Aim of the task: Only one stretch of the data is wanted: the line containing "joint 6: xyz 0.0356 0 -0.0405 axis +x", the line containing "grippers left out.", and every line between them, copied exactly.

Data records:
────────────────────────────────────────
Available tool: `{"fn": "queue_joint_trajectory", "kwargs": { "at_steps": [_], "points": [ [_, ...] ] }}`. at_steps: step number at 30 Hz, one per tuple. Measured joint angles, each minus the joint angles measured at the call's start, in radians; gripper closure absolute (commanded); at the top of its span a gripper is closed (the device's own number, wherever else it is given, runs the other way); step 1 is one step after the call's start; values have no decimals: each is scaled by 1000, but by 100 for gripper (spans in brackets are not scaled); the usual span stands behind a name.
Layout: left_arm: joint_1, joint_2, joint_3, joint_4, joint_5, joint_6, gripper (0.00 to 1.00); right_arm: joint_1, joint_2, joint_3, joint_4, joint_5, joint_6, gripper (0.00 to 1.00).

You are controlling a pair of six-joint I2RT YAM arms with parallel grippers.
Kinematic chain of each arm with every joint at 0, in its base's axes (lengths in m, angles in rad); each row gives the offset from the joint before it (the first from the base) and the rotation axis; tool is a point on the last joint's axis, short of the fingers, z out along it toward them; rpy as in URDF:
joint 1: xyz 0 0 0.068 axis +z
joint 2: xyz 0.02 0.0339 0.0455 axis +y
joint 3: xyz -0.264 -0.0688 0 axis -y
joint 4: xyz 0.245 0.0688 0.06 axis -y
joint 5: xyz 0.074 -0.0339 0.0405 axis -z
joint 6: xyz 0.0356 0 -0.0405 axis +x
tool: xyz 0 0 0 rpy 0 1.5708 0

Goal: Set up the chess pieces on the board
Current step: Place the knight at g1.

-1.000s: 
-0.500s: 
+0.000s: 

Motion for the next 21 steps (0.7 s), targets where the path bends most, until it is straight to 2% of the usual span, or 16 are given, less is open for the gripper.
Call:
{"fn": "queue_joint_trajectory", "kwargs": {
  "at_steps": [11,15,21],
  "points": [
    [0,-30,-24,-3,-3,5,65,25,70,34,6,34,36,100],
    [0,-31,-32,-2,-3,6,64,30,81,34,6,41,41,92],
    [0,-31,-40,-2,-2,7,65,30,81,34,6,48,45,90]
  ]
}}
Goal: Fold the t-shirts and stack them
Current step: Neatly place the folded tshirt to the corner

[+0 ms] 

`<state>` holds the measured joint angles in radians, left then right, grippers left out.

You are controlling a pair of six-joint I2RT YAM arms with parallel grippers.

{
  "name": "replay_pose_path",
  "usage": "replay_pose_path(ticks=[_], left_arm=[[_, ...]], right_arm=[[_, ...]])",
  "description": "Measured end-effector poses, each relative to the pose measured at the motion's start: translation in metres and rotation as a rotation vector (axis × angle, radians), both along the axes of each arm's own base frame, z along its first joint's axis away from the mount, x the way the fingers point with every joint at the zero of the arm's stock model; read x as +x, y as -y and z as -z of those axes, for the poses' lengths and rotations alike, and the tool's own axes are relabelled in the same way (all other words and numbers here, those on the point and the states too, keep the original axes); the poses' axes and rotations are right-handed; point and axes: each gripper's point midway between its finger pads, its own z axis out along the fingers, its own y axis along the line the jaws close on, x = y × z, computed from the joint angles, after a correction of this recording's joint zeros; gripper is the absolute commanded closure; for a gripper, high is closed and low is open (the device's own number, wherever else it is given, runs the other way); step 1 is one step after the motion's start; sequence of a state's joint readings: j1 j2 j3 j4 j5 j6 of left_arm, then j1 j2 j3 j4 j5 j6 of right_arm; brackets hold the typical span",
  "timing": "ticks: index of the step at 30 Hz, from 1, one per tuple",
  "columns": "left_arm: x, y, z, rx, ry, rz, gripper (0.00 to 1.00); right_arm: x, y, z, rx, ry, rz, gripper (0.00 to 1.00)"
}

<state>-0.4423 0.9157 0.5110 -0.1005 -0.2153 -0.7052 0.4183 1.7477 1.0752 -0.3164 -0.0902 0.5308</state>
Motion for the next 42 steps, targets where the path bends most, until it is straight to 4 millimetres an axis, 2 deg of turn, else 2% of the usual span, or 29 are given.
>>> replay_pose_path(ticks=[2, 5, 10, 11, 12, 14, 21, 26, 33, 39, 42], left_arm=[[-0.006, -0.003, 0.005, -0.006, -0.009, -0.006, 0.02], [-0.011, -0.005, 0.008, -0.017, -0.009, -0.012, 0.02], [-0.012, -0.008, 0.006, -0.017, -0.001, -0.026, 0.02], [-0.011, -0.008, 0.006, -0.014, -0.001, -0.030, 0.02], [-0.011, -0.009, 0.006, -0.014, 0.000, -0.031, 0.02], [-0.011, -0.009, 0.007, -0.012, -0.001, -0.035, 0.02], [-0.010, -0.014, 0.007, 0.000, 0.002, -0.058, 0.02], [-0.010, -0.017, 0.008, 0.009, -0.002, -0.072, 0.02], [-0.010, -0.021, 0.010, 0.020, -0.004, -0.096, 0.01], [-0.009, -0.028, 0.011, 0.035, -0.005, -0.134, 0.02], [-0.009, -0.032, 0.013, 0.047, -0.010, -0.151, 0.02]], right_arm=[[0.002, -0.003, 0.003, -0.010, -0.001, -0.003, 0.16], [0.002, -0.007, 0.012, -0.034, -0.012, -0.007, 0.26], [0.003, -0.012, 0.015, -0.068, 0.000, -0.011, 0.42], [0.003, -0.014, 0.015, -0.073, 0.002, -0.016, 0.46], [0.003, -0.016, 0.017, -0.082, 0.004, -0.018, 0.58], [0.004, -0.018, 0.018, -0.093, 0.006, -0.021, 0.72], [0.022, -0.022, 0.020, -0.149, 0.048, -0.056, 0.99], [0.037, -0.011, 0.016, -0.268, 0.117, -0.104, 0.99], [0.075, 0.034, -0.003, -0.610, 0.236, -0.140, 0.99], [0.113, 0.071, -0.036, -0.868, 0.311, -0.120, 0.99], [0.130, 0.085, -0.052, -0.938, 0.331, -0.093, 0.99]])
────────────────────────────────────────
Answer space:
joint 6: xyz 0.0356 0 -0.0405 axis +x
tool: xyz 0 0 0 rpy 0 1.5708 0

Goal: Set up the chess pieces on the board
Current step: Place the knight at g1.

-1.000s: 
-0.500s: 
+0.000s: 

Motion for the next 21 steps (0.7 s), targets where the path bends most, until it is straight to 2% of the usual span, or 16 are given, less is open for the gripper.
Call:
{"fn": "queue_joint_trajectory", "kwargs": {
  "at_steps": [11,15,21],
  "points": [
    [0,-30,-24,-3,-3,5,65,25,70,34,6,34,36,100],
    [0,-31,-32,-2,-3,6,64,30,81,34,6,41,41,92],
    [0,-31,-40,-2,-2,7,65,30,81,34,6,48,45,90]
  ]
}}
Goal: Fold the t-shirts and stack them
Current step: Neatly place the folded tshirt to the corner

[+0 ms] 

`<state>` holds the measured joint angles in radians, left then right, grippers left out.

A complete answer has now been given to the exercise.